> [To do]
What is wanted is every line below from the one with "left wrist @" up to and including the one with "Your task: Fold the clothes", retyped exactly, pictures excluded, nothing else.

- - - -

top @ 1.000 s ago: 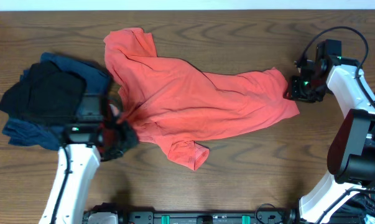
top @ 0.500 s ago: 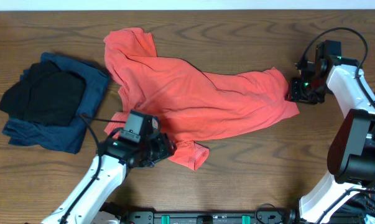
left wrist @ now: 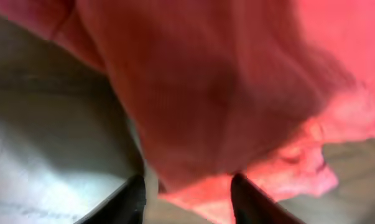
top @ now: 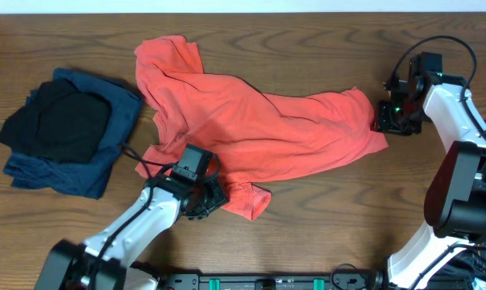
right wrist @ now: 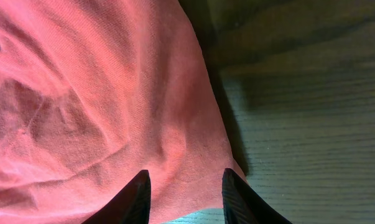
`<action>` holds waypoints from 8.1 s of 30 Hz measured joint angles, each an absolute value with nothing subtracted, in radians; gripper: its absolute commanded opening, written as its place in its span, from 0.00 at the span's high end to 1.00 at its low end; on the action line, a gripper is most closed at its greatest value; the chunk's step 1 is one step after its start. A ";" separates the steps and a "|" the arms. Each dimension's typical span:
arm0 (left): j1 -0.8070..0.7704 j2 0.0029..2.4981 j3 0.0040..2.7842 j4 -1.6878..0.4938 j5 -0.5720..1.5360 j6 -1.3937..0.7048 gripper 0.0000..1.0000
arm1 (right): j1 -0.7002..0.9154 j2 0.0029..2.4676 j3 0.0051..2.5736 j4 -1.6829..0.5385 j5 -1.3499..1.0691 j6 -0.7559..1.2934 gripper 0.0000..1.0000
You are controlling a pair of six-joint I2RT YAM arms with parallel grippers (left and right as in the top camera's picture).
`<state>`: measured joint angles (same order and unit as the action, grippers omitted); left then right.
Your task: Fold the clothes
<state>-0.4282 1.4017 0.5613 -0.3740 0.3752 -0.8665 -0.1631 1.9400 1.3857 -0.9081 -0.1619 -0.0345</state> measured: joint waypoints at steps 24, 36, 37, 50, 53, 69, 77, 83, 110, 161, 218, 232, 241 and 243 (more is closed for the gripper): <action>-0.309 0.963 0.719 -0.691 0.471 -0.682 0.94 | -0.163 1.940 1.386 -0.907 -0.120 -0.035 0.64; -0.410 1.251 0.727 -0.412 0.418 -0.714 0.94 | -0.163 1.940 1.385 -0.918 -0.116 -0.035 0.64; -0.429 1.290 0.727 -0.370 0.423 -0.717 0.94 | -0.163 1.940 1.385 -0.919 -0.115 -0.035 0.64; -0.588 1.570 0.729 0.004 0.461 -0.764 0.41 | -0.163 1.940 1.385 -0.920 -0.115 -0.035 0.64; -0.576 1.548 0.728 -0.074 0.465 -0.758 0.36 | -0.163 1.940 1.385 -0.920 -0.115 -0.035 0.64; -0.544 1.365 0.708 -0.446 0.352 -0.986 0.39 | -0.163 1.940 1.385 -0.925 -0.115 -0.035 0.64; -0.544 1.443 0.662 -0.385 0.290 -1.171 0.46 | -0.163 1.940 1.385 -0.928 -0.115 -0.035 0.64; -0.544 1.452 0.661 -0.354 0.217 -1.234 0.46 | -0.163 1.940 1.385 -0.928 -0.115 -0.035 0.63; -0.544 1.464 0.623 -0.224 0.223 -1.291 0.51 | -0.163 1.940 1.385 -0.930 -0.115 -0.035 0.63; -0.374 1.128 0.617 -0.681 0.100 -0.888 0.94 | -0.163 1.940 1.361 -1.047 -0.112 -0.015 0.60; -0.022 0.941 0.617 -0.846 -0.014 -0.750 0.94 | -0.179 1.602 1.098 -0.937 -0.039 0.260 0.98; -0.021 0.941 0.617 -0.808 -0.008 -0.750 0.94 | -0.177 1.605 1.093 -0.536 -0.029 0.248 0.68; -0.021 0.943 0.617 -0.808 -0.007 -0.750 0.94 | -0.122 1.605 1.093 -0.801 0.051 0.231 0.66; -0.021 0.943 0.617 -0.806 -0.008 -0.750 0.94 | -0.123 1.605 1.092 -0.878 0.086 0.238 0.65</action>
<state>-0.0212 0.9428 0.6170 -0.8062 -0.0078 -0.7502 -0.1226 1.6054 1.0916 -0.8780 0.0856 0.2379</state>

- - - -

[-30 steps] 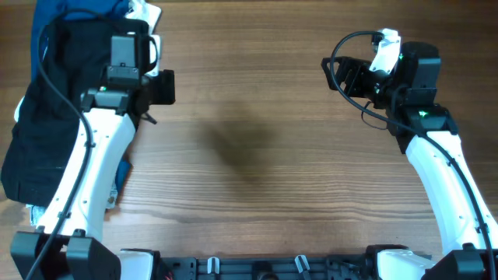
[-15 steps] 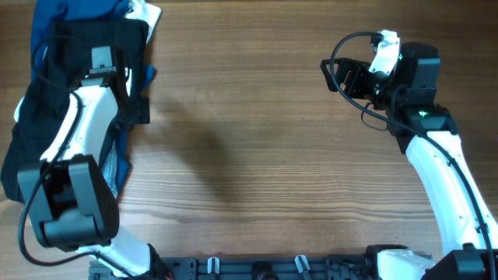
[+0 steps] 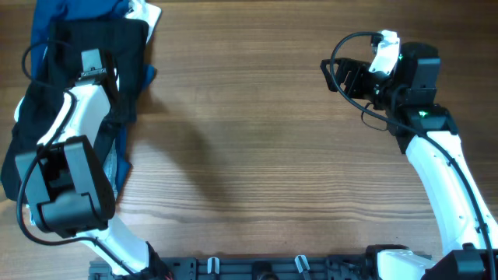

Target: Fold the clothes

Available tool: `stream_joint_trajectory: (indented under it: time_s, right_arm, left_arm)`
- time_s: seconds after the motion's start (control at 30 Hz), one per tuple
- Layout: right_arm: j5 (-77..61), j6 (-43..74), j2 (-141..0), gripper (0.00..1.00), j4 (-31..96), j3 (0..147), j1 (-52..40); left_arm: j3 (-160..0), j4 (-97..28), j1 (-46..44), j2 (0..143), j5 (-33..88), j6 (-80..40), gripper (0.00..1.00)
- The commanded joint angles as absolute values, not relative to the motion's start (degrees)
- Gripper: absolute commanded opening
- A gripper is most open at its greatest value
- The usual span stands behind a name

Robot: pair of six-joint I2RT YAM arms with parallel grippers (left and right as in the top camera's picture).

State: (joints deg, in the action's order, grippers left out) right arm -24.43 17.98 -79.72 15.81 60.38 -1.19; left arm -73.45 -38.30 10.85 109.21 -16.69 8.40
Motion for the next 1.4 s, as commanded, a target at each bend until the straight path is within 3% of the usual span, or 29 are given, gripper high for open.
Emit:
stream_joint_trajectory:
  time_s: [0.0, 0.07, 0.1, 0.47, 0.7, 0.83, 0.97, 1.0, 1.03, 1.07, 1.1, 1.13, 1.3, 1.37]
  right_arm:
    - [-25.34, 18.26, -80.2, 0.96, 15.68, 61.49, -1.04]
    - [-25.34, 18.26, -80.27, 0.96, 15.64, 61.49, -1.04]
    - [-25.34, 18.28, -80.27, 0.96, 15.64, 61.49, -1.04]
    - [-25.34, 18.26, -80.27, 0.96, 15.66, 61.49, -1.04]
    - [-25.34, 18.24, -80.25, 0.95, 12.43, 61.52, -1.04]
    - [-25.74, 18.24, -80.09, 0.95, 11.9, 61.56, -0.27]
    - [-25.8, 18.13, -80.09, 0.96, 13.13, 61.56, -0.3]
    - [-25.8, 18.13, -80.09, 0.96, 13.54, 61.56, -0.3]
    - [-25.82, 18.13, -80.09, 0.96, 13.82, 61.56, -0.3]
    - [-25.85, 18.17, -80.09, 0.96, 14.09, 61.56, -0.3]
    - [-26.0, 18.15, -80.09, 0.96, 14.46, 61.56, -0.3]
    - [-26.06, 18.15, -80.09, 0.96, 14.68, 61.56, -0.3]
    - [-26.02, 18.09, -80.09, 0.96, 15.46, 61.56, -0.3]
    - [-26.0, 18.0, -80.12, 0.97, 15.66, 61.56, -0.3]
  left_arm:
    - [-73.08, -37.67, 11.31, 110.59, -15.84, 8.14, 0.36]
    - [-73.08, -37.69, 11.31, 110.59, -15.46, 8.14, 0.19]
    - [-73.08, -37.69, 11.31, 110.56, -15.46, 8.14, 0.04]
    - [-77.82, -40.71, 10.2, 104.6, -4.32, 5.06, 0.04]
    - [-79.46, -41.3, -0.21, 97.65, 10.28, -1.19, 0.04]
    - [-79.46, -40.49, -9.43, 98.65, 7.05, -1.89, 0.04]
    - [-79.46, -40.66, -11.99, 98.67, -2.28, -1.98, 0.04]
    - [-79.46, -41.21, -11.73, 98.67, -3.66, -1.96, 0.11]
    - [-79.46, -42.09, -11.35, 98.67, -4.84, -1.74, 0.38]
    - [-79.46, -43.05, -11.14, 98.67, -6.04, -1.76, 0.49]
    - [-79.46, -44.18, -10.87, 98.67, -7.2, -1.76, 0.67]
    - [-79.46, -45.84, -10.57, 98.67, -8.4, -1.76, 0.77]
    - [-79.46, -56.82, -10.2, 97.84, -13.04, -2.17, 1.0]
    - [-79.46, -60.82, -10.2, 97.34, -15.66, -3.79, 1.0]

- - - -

> [Answer area]
left wrist @ now: 
top @ now: 
right wrist @ now: 
`<action>` holds waypoints from 8.1 s of 30 Hz measured joint angles, each an absolute value with nothing subtracted, in radians; gripper: its absolute commanded opening, written as its place in its span, from 0.00 at the span's high end to 1.00 at its low end; on the action line, a gripper is most closed at its greatest value; the chunk's step 1 is one step after its start. A ";" separates the steps and a "|" the arms. Each dimension's typical span:
arm0 (left): j1 -0.8070..0.7704 j2 0.0029..2.4981 j3 0.0040..2.7842 j4 -1.6878..0.4938 j5 -0.5720..1.5360 j6 -1.3937..0.7048 gripper 0.0000..1.0000
arm1 (right): j1 -0.7002..0.9154 j2 0.0029..2.4676 j3 0.0051..2.5736 j4 -1.6829..0.5385 j5 -1.3499..1.0691 j6 -0.7559..1.2934 gripper 0.0000..1.0000
You are controlling a pair of six-joint I2RT YAM arms with parallel grippers (left and right as in the top camera's picture).
`<state>`: measured joint angles (same order and unit as the action, grippers omitted); left then right.
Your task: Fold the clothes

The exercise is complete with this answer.